Problem to work on:
When you reach the line that contains "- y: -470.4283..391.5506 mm" in the data below, start reproducing lines exactly, and stop after the line that contains "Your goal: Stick".

================

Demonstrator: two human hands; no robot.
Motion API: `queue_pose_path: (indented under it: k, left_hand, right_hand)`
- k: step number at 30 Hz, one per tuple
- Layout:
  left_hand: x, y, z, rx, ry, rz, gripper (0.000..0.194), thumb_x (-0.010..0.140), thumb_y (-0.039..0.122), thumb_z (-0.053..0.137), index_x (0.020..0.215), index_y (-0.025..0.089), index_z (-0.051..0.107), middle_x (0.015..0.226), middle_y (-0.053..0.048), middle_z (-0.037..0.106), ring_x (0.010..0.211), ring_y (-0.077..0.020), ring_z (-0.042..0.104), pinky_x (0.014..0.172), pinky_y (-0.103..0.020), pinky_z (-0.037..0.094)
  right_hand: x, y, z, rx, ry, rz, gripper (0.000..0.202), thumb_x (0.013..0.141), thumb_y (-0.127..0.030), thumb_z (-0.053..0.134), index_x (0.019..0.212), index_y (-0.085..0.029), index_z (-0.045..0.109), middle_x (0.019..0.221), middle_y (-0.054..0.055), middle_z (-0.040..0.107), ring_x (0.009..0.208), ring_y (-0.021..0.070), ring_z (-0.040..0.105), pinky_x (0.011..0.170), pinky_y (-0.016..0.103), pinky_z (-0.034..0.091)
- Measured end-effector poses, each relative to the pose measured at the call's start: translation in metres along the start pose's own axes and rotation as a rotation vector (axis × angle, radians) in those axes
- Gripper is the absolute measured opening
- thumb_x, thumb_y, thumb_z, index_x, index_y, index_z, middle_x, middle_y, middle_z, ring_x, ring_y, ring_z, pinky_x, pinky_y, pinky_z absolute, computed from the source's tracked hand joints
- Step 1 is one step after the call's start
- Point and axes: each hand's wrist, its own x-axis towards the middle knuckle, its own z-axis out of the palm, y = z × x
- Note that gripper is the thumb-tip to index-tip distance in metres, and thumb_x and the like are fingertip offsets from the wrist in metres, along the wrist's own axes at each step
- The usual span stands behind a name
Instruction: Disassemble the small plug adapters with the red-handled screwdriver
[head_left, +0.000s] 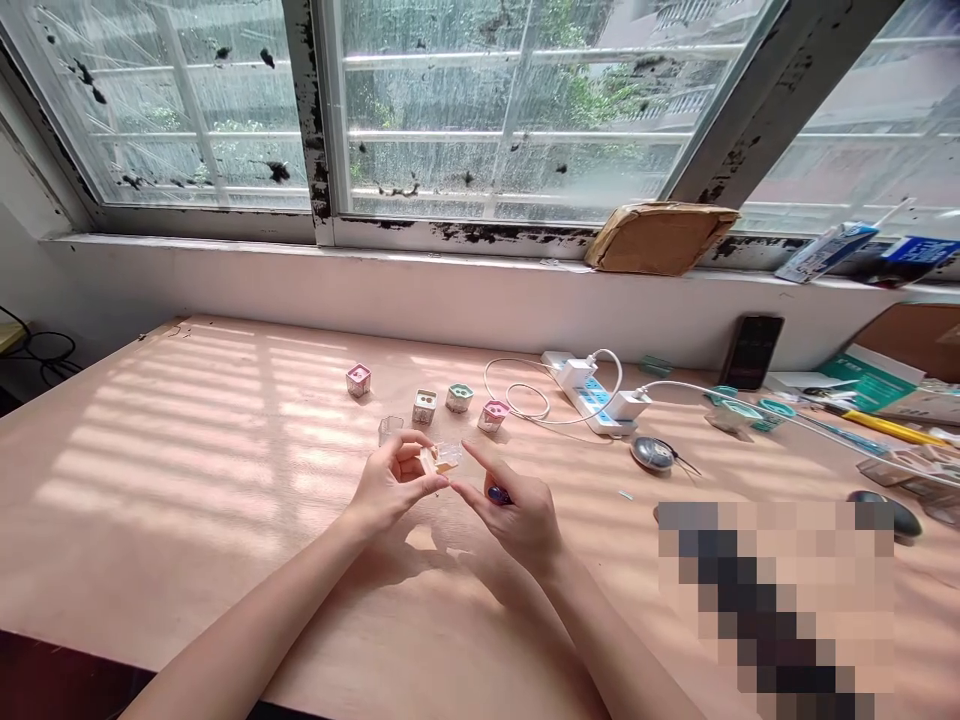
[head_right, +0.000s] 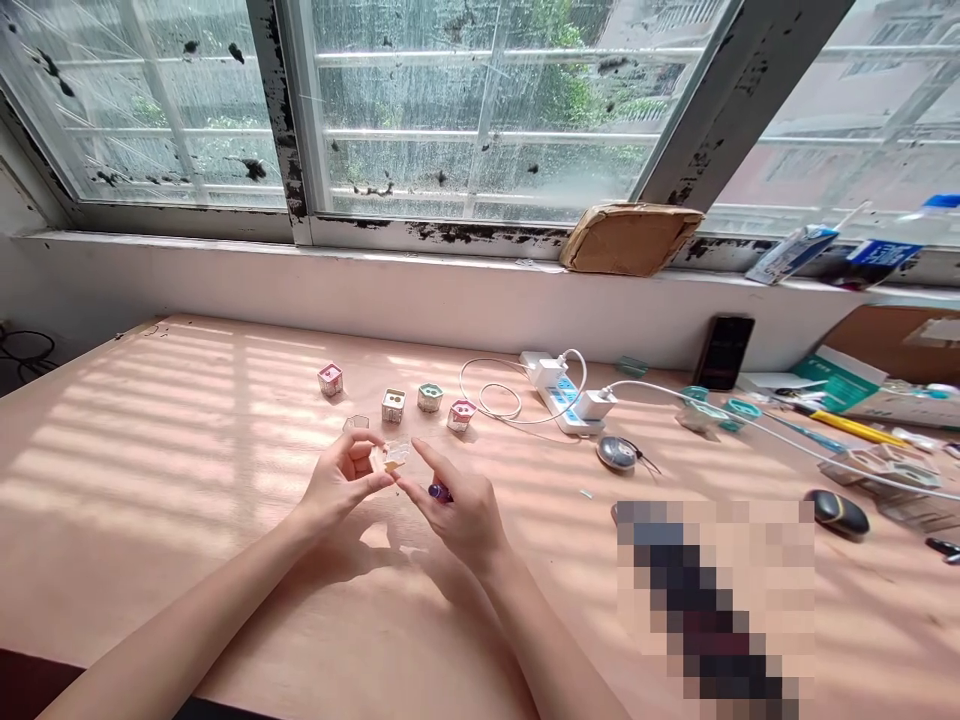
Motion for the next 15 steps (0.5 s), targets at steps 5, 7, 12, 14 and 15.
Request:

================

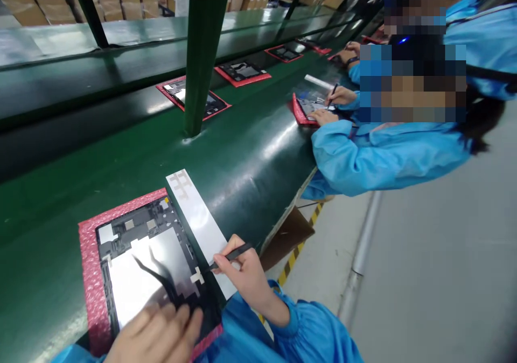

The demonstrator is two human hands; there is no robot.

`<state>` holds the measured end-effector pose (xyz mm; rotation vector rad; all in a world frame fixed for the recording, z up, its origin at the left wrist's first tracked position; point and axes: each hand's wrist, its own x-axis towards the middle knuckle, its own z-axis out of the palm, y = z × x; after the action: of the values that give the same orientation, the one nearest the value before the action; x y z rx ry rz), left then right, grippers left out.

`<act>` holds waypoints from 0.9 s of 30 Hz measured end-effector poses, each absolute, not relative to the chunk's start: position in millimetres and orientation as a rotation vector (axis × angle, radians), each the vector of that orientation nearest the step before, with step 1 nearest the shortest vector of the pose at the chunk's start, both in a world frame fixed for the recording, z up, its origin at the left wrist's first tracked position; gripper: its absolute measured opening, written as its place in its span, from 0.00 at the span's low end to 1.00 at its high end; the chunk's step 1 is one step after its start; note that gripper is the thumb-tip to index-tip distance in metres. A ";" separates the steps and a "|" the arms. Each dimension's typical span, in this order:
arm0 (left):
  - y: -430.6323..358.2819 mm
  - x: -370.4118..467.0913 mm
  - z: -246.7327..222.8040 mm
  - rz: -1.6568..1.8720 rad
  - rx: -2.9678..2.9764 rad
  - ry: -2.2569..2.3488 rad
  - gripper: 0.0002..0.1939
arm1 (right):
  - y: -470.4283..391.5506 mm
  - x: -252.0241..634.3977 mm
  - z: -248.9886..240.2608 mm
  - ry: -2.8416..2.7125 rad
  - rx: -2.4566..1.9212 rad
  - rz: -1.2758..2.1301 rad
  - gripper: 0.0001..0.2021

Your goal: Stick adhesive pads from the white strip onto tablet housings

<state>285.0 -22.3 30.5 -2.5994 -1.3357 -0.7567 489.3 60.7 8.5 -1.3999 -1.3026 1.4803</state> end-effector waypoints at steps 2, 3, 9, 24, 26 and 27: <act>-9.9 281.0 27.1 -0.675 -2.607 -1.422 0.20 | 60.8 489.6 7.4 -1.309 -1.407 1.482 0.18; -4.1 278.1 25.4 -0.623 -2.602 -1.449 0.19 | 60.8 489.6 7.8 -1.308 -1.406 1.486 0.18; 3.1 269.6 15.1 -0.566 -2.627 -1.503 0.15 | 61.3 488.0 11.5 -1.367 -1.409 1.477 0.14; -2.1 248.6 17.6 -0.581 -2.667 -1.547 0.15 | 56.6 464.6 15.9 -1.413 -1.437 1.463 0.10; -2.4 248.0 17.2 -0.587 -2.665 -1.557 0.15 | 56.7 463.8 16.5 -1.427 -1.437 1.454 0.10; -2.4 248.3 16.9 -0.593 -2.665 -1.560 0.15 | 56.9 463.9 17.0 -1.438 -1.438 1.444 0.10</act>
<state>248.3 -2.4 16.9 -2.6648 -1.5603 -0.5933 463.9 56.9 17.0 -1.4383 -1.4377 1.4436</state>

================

Expected answer:
  - y: -470.4283..391.5506 mm
  - x: -252.0241..634.3977 mm
  - z: -248.9886..240.2608 mm
  - ry: -2.8416..2.7125 rad
  - rx: -2.4566..1.9212 rad
  - rz: -1.2758..2.1301 rad
  - gripper: 0.0001..0.2021

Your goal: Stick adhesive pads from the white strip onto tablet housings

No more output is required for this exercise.